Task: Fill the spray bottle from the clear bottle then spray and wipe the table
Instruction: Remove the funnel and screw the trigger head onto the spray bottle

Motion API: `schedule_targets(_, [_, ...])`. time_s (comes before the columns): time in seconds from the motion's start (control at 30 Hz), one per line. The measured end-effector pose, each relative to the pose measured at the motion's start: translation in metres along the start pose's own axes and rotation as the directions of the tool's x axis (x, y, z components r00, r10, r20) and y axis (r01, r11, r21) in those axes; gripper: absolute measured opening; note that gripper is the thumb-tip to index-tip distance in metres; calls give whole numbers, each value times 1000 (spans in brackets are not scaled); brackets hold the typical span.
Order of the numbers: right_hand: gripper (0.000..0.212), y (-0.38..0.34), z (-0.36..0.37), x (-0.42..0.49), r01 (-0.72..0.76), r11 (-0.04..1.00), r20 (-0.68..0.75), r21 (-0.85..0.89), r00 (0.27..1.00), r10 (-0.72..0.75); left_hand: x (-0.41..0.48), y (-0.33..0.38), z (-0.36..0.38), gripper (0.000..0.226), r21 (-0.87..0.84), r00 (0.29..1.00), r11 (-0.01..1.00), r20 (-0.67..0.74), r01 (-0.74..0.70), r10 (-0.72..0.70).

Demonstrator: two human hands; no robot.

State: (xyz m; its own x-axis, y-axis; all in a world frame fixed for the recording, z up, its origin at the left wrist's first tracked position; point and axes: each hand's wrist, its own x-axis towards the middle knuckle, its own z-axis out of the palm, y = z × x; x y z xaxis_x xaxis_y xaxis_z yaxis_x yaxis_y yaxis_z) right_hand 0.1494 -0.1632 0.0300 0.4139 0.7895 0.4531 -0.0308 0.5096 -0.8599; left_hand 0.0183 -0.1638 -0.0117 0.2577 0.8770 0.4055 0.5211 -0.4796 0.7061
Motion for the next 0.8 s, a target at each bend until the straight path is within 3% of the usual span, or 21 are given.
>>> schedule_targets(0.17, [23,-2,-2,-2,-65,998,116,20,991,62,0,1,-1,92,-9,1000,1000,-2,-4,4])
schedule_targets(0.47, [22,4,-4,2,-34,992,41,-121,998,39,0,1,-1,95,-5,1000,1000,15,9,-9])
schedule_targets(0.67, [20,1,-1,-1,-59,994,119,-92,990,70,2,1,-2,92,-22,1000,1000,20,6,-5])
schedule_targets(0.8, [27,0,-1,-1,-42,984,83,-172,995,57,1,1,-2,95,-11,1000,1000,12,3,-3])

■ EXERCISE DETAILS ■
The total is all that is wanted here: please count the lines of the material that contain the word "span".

■ TASK ANSWER ■
2